## Exercise materials
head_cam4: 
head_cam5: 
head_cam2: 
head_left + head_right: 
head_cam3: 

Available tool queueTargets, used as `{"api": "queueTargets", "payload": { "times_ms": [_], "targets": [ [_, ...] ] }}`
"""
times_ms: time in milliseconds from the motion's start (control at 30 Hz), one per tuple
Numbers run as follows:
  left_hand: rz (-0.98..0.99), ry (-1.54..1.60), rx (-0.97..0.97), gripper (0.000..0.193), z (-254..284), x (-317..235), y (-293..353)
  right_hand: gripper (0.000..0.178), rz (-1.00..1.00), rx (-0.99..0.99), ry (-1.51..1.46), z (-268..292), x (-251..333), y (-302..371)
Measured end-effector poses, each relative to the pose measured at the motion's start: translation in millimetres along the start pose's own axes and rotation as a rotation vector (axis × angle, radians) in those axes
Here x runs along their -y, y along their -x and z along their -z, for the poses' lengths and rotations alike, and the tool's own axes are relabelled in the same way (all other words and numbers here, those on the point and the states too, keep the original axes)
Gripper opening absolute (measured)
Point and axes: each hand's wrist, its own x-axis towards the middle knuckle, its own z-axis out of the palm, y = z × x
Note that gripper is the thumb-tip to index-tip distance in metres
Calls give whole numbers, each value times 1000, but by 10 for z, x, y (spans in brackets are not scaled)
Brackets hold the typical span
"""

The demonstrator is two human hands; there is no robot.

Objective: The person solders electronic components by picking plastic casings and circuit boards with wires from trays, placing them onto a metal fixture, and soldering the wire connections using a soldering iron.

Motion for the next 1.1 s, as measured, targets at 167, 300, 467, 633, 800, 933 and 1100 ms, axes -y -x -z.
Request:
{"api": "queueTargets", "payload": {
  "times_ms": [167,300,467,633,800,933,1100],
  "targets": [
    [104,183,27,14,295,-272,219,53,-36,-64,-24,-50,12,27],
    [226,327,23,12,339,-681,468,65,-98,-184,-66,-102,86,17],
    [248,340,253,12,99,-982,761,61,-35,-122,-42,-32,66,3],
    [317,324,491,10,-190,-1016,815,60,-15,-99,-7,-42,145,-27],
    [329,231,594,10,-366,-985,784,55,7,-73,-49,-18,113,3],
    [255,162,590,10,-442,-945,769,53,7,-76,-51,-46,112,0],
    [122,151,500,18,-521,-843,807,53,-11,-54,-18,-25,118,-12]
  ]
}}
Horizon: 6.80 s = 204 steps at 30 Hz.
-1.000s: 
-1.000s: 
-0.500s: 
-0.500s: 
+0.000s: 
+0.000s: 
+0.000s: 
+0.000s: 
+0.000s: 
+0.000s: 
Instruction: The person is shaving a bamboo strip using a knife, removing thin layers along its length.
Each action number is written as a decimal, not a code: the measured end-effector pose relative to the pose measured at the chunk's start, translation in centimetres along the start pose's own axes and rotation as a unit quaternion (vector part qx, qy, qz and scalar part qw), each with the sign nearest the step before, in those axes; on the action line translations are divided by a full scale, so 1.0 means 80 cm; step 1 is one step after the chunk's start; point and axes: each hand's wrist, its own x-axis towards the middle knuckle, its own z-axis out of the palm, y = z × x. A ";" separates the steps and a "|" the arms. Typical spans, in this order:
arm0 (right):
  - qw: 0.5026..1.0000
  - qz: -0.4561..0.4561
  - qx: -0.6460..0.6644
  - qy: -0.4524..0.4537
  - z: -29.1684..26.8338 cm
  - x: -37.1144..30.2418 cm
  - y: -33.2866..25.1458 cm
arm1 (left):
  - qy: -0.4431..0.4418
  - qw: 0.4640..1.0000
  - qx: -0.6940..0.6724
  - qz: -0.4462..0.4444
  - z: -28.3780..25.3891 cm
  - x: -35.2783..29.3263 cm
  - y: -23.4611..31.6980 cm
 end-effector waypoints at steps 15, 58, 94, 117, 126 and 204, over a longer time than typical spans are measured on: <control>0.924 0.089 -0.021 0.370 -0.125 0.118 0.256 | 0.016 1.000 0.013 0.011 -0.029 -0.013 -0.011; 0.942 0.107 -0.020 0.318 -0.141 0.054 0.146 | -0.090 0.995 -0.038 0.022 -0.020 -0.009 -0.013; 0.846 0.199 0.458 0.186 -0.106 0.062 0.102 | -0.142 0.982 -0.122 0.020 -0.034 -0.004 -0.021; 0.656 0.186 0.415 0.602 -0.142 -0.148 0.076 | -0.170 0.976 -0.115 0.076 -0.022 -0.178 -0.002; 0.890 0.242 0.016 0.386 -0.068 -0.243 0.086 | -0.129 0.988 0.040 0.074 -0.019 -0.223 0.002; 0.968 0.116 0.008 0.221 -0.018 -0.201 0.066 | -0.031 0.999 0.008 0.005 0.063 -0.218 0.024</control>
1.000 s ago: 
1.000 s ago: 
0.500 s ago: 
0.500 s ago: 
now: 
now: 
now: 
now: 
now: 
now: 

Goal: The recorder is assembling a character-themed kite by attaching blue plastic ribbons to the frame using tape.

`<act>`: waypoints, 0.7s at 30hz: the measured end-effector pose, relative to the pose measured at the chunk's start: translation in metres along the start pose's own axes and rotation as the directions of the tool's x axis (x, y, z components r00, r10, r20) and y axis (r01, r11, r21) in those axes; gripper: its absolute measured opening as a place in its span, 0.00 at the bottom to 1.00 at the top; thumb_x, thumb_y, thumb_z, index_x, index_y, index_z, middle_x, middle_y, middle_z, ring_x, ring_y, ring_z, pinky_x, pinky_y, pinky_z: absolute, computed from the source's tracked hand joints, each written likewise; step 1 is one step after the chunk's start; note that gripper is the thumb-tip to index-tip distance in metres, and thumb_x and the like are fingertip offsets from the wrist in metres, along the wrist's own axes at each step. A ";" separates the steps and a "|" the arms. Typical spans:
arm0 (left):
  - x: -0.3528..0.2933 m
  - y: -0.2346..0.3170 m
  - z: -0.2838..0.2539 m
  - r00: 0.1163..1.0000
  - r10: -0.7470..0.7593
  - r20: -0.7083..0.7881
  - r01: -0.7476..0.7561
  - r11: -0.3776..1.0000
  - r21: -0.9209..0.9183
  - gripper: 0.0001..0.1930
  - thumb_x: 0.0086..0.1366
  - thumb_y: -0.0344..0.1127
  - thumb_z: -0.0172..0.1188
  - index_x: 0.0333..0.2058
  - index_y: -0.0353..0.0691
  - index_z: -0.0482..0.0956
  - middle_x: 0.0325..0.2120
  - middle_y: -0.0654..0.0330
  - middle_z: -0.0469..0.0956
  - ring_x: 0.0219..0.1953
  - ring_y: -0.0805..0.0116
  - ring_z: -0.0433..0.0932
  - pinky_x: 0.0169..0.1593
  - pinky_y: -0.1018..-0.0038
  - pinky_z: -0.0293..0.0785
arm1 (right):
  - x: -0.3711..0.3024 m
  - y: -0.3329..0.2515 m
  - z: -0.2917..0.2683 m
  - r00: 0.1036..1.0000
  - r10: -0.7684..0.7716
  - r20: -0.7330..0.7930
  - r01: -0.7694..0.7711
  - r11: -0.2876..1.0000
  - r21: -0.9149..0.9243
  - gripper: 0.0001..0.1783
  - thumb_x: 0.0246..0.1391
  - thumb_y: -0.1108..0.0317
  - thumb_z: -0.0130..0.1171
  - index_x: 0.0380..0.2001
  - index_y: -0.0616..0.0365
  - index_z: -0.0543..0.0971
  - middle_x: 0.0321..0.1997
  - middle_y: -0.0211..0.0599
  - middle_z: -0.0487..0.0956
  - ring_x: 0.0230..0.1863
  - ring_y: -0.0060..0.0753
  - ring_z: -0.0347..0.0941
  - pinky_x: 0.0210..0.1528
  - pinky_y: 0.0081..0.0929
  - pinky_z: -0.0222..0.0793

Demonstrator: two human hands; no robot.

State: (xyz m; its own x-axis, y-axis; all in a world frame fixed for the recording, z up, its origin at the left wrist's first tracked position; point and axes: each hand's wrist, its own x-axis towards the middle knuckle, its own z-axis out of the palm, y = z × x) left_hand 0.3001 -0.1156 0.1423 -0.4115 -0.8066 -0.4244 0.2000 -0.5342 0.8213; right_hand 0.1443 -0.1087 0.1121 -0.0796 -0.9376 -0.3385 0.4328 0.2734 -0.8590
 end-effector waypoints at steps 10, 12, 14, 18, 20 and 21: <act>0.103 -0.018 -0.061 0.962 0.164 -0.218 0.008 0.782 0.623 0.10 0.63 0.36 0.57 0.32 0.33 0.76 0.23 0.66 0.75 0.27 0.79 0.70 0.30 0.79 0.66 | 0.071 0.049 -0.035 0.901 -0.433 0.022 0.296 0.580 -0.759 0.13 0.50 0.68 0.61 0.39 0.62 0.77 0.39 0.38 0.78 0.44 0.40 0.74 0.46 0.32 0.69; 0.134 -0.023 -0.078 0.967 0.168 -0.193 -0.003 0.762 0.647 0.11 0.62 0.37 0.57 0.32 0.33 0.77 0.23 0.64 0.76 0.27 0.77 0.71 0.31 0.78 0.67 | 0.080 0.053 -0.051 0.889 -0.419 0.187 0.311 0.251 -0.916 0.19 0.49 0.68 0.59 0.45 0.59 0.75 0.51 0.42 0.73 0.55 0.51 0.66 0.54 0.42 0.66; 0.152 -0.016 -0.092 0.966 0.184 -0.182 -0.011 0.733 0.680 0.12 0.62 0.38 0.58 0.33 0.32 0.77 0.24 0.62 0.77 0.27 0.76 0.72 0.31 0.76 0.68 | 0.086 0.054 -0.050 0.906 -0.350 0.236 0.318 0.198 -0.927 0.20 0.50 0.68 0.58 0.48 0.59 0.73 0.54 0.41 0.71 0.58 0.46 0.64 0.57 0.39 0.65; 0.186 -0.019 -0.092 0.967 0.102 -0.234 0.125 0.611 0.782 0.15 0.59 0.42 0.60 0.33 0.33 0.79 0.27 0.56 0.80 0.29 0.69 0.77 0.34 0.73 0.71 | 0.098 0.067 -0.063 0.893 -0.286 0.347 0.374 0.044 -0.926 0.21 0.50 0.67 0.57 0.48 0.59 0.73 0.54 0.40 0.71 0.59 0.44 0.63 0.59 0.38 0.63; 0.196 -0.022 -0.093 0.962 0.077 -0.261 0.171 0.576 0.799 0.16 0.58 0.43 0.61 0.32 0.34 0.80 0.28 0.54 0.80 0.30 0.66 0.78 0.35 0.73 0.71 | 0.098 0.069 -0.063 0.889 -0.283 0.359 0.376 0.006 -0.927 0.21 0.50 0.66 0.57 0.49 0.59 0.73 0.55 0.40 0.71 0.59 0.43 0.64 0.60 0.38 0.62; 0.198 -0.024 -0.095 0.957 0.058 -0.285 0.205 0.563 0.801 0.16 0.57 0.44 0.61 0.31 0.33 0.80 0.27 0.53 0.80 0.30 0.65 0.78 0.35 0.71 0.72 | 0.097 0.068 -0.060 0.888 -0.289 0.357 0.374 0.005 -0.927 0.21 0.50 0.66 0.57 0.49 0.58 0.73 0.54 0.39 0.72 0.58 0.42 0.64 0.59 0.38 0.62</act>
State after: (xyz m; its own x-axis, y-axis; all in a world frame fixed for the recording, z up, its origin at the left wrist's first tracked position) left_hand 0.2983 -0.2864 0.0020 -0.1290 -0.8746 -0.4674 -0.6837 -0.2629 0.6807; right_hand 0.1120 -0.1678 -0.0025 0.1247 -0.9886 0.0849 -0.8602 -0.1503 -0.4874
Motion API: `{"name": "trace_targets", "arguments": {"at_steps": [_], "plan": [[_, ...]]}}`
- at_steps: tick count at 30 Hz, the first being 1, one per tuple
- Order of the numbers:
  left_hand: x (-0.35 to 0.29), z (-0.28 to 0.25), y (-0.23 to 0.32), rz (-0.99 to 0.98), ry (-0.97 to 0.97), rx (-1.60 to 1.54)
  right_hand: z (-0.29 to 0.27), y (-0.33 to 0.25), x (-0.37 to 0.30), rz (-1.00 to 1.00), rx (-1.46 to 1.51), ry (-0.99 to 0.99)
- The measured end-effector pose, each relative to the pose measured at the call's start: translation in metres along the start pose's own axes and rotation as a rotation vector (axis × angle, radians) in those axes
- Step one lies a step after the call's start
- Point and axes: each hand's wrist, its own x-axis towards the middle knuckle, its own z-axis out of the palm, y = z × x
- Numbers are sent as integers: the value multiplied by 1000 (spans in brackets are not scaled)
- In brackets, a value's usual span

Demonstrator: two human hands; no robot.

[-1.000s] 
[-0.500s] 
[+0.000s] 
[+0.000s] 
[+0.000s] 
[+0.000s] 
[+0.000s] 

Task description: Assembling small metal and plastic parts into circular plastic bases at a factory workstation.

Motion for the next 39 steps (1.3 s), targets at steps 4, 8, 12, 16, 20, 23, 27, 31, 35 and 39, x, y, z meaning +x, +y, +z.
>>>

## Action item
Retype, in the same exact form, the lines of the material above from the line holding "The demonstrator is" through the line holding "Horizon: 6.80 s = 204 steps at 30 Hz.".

## Solved exercise
The demonstrator is two human hands; there is no robot.

Objective: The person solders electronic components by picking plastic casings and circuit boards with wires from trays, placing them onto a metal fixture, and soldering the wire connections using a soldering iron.

Motion for the next 1.1 s, as measured, targets at 167, 300, 467, 633, 800, 933 and 1100 ms, axes -y -x -z.
Request:
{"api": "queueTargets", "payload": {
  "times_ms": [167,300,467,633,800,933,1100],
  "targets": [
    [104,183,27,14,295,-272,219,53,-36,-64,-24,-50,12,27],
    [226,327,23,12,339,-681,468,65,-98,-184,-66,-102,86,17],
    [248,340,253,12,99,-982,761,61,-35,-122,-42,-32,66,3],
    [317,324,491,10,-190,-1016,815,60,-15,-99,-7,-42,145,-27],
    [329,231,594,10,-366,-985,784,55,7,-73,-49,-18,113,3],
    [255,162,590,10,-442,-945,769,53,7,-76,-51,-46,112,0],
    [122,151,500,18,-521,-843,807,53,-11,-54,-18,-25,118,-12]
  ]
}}
Horizon: 6.80 s = 204 steps at 30 Hz.

This concludes the output for the exercise.